Look for the string "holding" in the listing below and copy every line in which it appears.

# Task data
□ □ □ □ □ □ □

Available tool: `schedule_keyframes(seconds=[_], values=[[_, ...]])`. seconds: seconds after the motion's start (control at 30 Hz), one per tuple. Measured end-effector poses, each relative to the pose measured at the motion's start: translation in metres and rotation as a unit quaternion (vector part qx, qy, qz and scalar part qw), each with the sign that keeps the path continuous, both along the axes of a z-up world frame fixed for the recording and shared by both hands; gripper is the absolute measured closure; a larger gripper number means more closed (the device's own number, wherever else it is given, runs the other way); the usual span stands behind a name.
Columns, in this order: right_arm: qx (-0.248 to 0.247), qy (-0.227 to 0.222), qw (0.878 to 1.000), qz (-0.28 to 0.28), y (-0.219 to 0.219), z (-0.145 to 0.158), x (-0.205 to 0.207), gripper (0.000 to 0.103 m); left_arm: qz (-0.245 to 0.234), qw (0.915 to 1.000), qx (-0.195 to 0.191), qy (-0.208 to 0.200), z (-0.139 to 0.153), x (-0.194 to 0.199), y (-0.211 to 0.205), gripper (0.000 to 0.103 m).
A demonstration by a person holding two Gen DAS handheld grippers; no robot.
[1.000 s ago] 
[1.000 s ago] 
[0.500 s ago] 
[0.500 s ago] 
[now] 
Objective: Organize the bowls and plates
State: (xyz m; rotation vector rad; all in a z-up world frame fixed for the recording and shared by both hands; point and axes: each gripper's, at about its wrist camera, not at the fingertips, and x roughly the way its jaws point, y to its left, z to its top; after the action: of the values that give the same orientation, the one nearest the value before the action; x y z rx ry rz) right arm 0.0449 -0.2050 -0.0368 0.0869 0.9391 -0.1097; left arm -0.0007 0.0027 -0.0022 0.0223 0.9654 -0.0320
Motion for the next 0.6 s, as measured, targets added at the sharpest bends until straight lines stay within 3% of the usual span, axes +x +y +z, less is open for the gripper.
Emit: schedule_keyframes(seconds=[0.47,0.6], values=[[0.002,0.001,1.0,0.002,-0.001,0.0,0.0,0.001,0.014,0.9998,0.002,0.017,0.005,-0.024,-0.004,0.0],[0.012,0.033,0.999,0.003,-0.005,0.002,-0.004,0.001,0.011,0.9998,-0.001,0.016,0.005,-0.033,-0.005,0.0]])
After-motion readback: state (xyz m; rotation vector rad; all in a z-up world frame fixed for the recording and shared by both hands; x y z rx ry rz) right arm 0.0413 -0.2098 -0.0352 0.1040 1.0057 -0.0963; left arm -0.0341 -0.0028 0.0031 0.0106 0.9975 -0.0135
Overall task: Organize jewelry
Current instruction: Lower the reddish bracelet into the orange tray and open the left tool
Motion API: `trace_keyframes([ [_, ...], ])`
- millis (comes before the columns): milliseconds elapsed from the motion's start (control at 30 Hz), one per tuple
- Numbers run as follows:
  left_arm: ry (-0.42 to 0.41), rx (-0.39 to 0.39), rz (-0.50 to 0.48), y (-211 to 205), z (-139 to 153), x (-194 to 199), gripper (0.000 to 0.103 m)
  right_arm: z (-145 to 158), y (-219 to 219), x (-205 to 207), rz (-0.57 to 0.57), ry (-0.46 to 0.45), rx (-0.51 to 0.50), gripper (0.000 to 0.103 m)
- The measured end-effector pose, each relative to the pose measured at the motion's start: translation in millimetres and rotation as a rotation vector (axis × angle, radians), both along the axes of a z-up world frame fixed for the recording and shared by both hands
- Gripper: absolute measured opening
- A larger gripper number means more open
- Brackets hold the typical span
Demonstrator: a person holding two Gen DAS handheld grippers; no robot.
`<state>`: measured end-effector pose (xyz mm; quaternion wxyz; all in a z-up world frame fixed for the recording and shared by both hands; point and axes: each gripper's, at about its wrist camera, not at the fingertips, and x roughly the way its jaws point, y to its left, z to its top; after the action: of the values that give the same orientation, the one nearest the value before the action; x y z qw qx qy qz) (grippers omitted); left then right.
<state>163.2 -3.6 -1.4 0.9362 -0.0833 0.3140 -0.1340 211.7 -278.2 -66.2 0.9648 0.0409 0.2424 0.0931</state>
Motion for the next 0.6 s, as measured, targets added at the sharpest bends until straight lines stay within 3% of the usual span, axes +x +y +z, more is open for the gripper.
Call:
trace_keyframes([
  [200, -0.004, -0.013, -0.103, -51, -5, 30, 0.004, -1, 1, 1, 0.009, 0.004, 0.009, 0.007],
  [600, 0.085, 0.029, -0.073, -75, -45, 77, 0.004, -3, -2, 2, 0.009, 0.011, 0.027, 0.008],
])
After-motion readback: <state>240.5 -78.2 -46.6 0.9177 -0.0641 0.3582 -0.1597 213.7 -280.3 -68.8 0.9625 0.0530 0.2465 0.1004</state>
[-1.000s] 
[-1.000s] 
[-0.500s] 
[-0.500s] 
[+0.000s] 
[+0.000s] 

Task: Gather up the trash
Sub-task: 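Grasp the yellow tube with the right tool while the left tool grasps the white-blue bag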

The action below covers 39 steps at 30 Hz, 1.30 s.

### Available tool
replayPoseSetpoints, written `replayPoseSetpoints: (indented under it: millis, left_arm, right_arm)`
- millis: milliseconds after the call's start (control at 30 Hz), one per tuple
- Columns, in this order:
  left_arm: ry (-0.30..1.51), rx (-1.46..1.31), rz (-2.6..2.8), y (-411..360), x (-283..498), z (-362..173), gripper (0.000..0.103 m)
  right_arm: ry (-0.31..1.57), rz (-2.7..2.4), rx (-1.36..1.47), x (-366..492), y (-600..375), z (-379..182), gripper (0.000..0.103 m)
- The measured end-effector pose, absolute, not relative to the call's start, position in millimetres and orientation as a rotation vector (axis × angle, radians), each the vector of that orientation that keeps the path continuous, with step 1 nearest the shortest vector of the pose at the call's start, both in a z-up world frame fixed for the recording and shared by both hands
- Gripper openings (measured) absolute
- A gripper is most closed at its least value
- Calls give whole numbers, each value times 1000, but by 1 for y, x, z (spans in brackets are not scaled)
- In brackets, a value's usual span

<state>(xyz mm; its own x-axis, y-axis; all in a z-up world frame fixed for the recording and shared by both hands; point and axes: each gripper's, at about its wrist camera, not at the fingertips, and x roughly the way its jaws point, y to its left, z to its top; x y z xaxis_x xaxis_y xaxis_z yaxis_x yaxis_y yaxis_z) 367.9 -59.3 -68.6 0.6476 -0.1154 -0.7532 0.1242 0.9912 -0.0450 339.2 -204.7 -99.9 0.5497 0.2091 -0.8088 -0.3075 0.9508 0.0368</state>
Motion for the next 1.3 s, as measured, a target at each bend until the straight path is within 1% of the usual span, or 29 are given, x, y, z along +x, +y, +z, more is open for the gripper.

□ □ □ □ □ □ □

# Task solution
A demonstration by a person holding two Gen DAS handheld grippers; no robot.
Demonstrator: a person holding two Gen DAS handheld grippers; no robot.

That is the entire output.